Mumbai: JSW Steel expects its margins to improve in the second half of FY25 as steel prices recover after touching multi-year lows in September, while the company’s cost-cutting measures continue to deliver results, according to a top executive.
Additional capacity from the company’s upcoming expansion projects will also help increase sales and spread fixed costs on a wider base, further aiding margins, Jayant Acharya, the joint managing director at the steelmaker, said in an interview.
JSW Steel is expecting about 6 million tonnes per annum (mtpa) of capacity addition in the latter half of the fiscal--1 mtpa at its Bhushan Power and Steel unit and 5 mtpa at its Vijaynagar steelworks in Karnataka. This will take its total domestic capacity to just over 34 mtpa.

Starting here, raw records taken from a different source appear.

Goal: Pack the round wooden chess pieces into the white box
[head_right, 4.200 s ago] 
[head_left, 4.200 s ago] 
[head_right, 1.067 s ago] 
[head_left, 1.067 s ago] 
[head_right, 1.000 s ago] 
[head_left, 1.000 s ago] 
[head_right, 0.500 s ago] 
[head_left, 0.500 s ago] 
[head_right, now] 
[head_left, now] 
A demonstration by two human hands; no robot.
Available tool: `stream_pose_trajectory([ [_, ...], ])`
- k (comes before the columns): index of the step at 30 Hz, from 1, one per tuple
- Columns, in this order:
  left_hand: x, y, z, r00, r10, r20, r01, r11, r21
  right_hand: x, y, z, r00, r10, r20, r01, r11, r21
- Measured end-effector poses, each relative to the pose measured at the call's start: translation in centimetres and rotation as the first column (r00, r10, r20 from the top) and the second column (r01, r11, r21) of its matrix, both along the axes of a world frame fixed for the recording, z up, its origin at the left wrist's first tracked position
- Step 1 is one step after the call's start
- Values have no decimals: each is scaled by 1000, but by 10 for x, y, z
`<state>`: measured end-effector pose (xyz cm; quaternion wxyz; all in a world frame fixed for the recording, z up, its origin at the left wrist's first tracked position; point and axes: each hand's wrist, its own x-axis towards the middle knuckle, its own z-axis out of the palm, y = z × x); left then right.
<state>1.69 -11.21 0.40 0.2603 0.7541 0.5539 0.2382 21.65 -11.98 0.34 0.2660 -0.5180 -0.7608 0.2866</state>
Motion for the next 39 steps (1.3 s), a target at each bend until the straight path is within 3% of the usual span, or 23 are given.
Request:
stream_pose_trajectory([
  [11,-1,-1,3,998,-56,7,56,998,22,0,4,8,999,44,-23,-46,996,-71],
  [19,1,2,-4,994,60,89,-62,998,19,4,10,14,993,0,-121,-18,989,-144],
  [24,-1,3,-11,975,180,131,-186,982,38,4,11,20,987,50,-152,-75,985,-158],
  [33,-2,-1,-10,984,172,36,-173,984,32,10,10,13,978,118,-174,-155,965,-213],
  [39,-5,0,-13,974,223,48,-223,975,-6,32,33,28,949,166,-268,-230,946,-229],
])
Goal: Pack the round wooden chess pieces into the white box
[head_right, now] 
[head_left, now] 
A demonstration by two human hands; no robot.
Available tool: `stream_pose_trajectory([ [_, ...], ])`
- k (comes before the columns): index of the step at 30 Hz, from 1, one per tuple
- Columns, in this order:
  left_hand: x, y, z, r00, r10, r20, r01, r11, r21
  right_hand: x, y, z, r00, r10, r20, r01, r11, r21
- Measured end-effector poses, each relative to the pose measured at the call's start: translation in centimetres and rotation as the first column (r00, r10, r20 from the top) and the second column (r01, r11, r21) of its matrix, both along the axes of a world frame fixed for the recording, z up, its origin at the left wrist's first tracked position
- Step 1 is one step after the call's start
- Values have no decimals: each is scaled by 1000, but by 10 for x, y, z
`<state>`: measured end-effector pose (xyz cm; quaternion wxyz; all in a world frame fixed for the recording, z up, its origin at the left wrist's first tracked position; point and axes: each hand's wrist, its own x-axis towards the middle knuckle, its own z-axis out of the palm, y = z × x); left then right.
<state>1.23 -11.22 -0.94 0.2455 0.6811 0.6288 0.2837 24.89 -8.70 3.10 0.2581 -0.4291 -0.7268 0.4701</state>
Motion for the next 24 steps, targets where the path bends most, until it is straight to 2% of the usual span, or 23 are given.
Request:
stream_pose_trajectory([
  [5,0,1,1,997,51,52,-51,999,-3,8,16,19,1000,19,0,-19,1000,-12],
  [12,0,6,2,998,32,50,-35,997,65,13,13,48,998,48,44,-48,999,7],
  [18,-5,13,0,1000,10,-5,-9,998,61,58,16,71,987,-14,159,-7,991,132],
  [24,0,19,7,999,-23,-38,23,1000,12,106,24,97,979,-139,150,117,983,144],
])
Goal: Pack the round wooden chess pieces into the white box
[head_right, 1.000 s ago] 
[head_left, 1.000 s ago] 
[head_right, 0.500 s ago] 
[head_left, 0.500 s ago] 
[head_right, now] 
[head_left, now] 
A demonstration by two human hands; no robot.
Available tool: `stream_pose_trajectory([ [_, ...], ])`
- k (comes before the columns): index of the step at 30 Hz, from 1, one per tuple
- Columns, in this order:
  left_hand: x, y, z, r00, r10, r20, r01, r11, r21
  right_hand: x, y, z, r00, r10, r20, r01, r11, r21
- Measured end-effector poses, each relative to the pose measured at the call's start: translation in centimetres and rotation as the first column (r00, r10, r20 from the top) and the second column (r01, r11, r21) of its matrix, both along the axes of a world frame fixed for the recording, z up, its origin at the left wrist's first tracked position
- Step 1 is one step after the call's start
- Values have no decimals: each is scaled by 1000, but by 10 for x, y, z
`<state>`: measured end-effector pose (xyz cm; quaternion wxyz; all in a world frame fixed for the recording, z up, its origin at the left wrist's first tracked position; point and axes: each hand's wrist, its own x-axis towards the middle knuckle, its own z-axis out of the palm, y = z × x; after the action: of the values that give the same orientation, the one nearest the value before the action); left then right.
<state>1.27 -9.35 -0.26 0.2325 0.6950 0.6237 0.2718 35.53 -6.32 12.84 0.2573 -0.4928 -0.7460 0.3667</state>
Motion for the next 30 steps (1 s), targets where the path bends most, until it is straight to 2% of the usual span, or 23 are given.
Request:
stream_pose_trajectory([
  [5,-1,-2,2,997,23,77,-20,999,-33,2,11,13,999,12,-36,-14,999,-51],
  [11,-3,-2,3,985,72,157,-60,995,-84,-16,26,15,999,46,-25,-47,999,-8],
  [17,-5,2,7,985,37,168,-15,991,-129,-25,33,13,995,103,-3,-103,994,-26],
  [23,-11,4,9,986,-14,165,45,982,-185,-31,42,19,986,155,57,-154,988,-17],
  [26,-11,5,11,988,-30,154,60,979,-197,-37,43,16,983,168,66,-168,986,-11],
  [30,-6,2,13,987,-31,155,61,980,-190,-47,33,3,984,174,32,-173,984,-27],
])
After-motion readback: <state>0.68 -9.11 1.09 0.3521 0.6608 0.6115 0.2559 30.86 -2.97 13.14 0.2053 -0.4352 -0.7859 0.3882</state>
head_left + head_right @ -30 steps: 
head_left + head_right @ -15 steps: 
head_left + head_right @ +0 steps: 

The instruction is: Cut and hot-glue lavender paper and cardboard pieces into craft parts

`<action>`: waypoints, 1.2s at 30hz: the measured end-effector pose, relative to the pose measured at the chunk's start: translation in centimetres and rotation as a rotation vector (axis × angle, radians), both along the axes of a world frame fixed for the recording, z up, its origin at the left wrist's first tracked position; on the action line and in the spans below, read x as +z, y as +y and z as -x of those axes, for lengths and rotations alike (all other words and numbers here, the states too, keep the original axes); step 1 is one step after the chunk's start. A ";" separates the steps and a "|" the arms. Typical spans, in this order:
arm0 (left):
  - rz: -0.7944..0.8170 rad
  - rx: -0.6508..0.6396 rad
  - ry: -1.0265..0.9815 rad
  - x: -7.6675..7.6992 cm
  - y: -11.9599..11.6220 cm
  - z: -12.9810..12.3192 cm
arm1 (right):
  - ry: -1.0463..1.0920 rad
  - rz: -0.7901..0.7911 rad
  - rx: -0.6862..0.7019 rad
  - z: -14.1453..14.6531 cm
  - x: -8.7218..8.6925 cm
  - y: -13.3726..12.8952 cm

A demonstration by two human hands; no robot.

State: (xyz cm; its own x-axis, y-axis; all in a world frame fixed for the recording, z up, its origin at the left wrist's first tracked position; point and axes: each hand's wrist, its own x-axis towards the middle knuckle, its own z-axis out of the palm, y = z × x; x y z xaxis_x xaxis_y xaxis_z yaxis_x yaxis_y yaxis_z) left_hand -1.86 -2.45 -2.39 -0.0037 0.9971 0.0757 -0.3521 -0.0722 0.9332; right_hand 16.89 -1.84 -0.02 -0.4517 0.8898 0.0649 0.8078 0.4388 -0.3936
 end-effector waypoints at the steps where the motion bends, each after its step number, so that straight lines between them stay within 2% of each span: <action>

The company also expects to operationalize four new iron ore mines during the latter half. This will help it reduce the cost of raw material and lower logistics costs as the mines will be closer to the company’s mills, the top executive said. The new mines will take the company’s captive sourcing of iron ore to 41%.
The steelmaker also expects its coking coal costs to fall by $20-25 per tonne in the latter half on expectations of lower prices and using a more cost-effective blend that it has been experimenting with.
“We remain bullish for H2,” Acharya said. “The second half will have stronger seasonal demand, and our additional capacities are also playing out at the right time. This will give us a good volume increase, and also absolute improvement in Ebitda.”
Ebitda stands for earnings before interest, tax, depreciation and amortization, a metric to gauge the profitability of a business.
The steelmaker’s Ebitda in the second quarter dropped 31% year-on-year (y-o-y) to ₹8,757 per tonne due to lower steel price, which had fallen to nearly four-year lows in September due to competition from cheap imports. India's steel imports in the first half of FY25 are estimated to be about 5.1 million tonnes (mt), according to data from market intelligence firm BigMint. That's a 54% y-o-y rise.
However, JSW Steel's performance in Q2 was better than the Street's expectations, which had priced in an even lower Ebitda. The company’s cost-saving efforts aided its financial performance, analysts said. This is expected to further aid margins in the latter half as prices improve, the analysts noted.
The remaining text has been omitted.